Part 1 - exploring your dataset
Sunday, September 14, 2014
In the next four blog posts, all tagged as Weather Forecast, I am going to build a model to forecast the day after rain condition. I am going to split my analysis in the following four steps, one per each post:
- introductive consideration and exploring the quantitative variables
- exploring the categorical variable analysis
- building the model and evaluating its prediction misclassification rate
- further considerations on top of the work done
Then, in this first post, I am going to do a preliminary investigation into a dataset reporting measurements from the weather station located in Camberra, concentrating my attention first on quantitative variables.
The dataset has many measurement variables about weather conditions and two response variables about Rain occurring the same day of measurement (RainToday) and the day after (RainTomorrow).

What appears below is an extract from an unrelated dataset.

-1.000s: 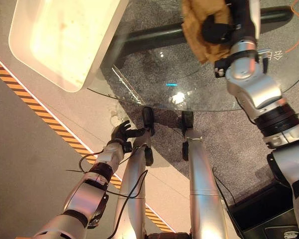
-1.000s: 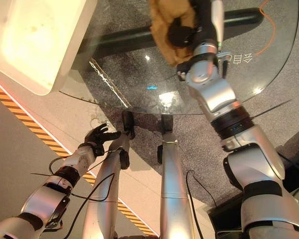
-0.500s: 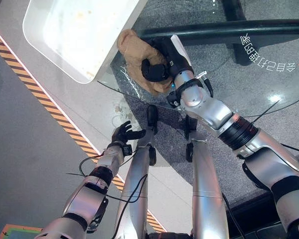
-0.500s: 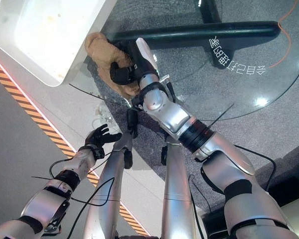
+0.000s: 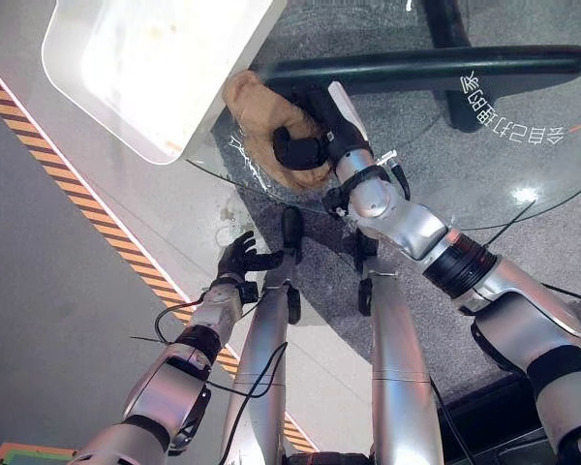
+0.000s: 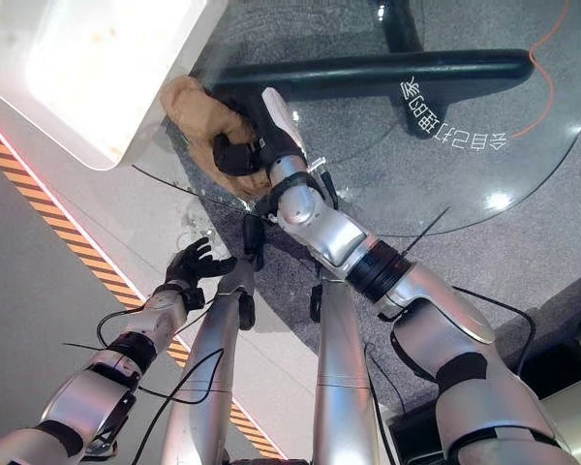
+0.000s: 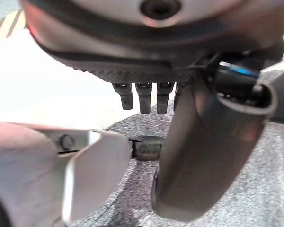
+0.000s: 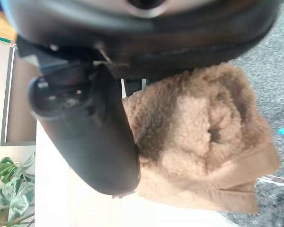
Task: Wipe the table with a cloth and put it in the basket.
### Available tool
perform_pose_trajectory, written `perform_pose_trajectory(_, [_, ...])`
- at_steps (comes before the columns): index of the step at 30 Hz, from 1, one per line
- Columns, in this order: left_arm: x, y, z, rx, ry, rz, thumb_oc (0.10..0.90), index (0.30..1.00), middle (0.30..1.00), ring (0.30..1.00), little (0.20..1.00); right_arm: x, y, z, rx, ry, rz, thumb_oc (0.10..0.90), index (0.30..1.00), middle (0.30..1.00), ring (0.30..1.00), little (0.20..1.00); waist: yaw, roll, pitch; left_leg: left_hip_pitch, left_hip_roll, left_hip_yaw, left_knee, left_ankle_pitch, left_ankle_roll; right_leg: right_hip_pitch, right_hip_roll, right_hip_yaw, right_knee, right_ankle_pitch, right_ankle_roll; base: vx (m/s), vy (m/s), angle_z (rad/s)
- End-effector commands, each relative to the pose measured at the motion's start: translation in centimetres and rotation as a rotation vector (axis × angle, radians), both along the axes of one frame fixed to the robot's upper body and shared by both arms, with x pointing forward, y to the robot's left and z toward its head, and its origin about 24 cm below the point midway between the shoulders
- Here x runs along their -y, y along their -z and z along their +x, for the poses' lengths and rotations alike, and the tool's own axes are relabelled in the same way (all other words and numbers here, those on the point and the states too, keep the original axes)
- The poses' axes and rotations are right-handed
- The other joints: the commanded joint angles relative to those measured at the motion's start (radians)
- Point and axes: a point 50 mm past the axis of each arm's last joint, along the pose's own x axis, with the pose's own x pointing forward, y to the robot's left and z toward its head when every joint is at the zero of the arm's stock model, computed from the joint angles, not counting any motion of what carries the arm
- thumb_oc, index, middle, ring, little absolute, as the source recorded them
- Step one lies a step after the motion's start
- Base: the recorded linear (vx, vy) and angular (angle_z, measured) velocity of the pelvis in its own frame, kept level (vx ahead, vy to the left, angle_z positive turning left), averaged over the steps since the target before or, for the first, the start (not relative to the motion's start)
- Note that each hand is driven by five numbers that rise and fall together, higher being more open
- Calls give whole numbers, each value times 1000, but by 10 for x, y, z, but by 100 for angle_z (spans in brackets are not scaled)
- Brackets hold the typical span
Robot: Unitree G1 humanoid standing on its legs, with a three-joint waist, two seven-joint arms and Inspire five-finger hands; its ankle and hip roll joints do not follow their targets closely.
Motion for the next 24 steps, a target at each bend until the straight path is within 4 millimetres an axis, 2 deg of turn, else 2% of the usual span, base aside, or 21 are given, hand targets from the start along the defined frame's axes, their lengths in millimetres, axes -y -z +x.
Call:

It is publicly available at:
http://www.biz.uiowa.edu/faculty/jledolter/datamining/dataexercises.html
Let us have a look.
data <- read.csv("weather.csv", header=TRUE)
dim(data)
## [1] 366 24
head(data, n=7)
## Date Location MinTemp MaxTemp Rainfall Evaporation Sunshine
## 1 11/1/2007 Canberra 8.0 24.3 0.0 3.4 6.3
## 2 11/2/2007 Canberra 14.0 26.9 3.6 4.4 9.7
## 3 11/3/2007 Canberra 13.7 23.4 3.6 5.8 3.3
## 4 11/4/2007 Canberra 13.3 15.5 39.8 7.2 9.1
## 5 11/5/2007 Canberra 7.6 16.1 2.8 5.6 10.6
## 6 11/6/2007 Canberra 6.2 16.9 0.0 5.8 8.2
## 7 11/7/2007 Canberra 6.1 18.2 0.2 4.2 8.4
## WindGustDir WindGustSpeed WindDir9am WindDir3pm WindSpeed9am
## 1 NW 30 SW NW 6
## 2 ENE 39 E W 4
## 3 NW 85 N NNE 6
## 4 NW 54 WNW W 30
## 5 SSE 50 SSE ESE 20
## 6 SE 44 SE E 20
## 7 SE 43 SE ESE 19
## WindSpeed3pm Humidity9am Humidity3pm Pressure9am Pressure3pm Cloud9am
## 1 20 68 29 1020 1015 7
## 2 17 80 36 1012 1008 5
## 3 6 82 69 1010 1007 8
## 4 24 62 56 1006 1007 2
## 5 28 68 49 1018 1018 7
## 6 24 70 57 1024 1022 7
## 7 26 63 47 1025 1022 4
## Cloud3pm Temp9am Temp3pm RainToday RISK_MM RainTomorrow
## 1 7 14.4 23.6 No 3.6 Yes
## 2 3 17.5 25.7 Yes 3.6 Yes
## 3 7 15.4 20.2 Yes 39.8 Yes
## 4 7 13.5 14.1 Yes 2.8 Yes
## 5 7 11.1 15.4 Yes 0.0 No
## 6 5 10.9 14.8 No 0.2 No
## 7 6 12.4 17.3 No 0.0 No
My purpose is to build a model able to predict the RainTomorrow response variable. First I filter out rows havin NA values.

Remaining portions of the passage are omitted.